Bella Berry won second prize at DrinkPreneur Live! in London last June, and Tesco soft drinks buyer David Beardmore said he thought beauty drinks were a “huge untapped market”. At this point Bella Berry CEO Suzannah Baker said she had confirmation they were on the radar of major supermarkets.
Since then, Baker and her husband have refined their formulations to develop three accessible flavors that make functional beauty beverages appeal to the ‘mass lunchtime market’, given that mainstream consumers see existing beauty drinks positioned in the vitamin aisle as either too expensive and/or medicinal tasting.
Fruit and vegetable juice processing expert Cobell helped Bella Berry formulate three flavors: Pomegranate, Blueberry and Acai; Apple, Pear and Raspberry; Pineapple, Lime and Mint (pictured). Baker says consumer taste tests show no recognition of collagen content, whereas rivals have struggled to disguise its “slightly gloopy” texture.
‘You expect shots to taste strange – a mass market drink is different!’
“For shots, you’re expecting it to taste strange, but the whole thing about our drink was that because it’s the first for the convenience, or mass market – we don’t want there to be any compromise,” Baker says.
“We want people just to be able to buy it with their lunch and enjoy the flavor and not think about what they’re getting with it. You don’t really want to be reminded, over lunch, that it’s got this percentage of this and that, and that it will increase your skin elasticity,” she adds.
Bella Berry is currently pitching to retailers, and Baker tells us that a London-based launch is likely in the spring – targets include Whole Foods, Selfridges, Boots and Topshop; independent soft drinks manufacturer Liquid Fusion is in charge of the production and distribution of the drinks.
Baker says the “recession proof” UK market for beauty products is currently worth an incredible £17bn ($25bn), with its value set to increase another 16% by 2016; Euromonitor predicts the global beauty-from-within market will be worth $5bn in 2015 – with Asia Pacific the largest market.

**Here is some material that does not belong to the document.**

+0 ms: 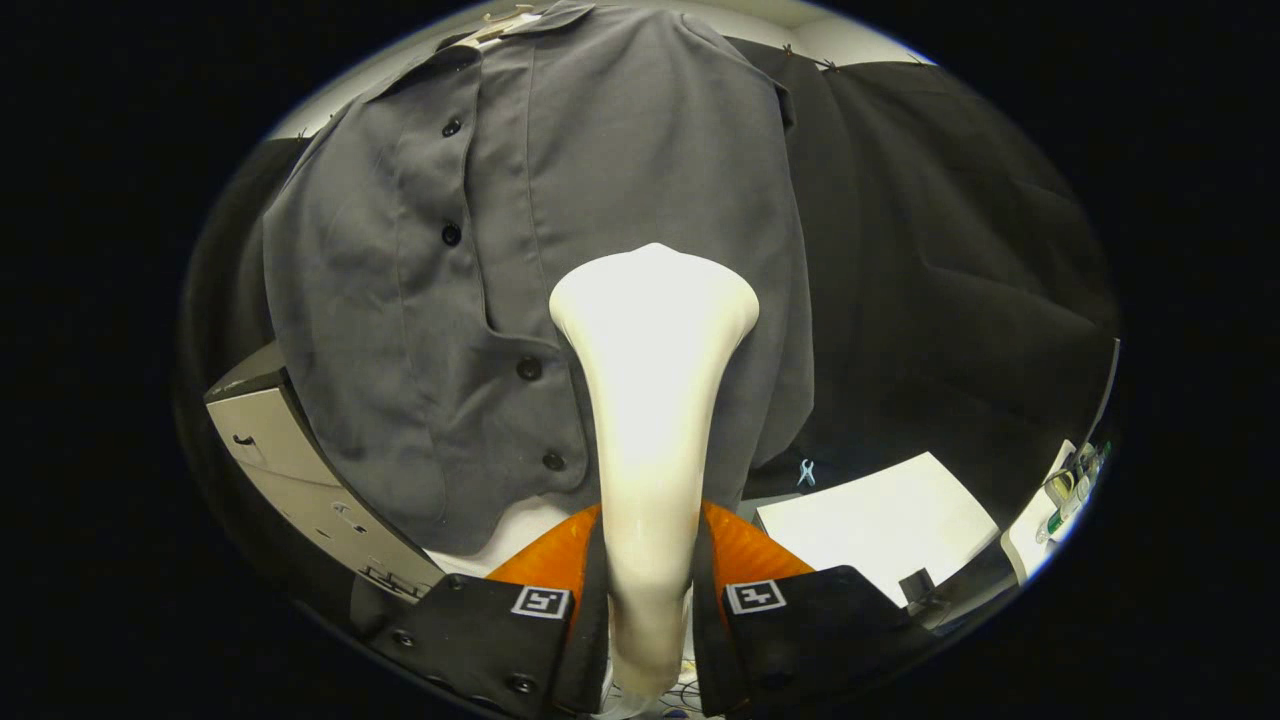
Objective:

“We’re only just launching – but even informally we’ve had a lot of interest from multiples. Because they realize that in certain localitions, within the M25 [the motorway that encircles Greater London] basically, this is a huge untapped market,” she says.
Collagen, vitamins, green tea and superfruits
Although the cost of Bella Berry’s drinks has crept up versus initial estimations – Baker recommends a retail price of £2.40ml/250ml or $3.64 – she says this is due to in large part to a decision to use collagen derived from sustainable fish rather than cheaper bovine, porcine or chicken skin-based sources.
“We thought about this hard – everyone knows how good fish and marine oils are…it’s not that difficult to understand that the benefit can also be taken in a beverage,” Baker says.
“The drink is still incredibly good value – you have vitamins that you’d otherwise have to put in a pill. And it has collagen, which is very expensive on its own, and green tea and superfruits.”
Bella Berry’s drinks also contain a vitamin complex – “because we want this to be a feel good drink as well as a beauty drink that makes you feel de-stressed, and gives you energy”.
“So we chose vitamins that there are approved claims for – so you can say without any debate that they make you feel better – mentally help you de-stress, help you reduce fatigue and feel calm.”
Nonetheless, Baker freely admits that Bella Berry isn’t going down an evidence-based route in terms of making and substantiating health claims.
“We played it really safe. We’re not going down this route, because even brands that have done a lot of studies and research have still been criticised by EFSA [the European Food Safety Authority],” she says.
Bella Berry sticks to ‘general beauty message’
“Pure Gold Collagen [a beauty shot sold in Boots for £35.99 for 10 at full price] spent a huge amount of money studying the effects of their marine collagen on skin, but were still criticised…So we’re going with the general beauty message,” Baker says.
“Also, you’d think the appeal was evidence-based – but I know a lot of people who’ve started drinking Gold Collagen, seen a massive difference, then stopped drinking it. So it’s not really the evidence people are after, it’s really more about that ‘feel good’ factor that a more mass market, lifestyle beverage can provide.”
Gold Collagen, Baker says, is less interested in this mass market, consumer route. Praising the brand, she says she thinks its owners want to be more scientific and medicinal, “because this niche is where they feel most comfortable growing”.
“I don’t really see them as our competitors though – because I think we’re helping each other grow the category, and helping create a new category – which is already huge in Asia,” Baker adds.
And beyond Bella Berry’s core female target audience, Baker insists the drink will also appeal to men interested in skin care and healthy hair. “It also has really good muscle building properties – a third of the protein in your body is made of collagen,” she adds.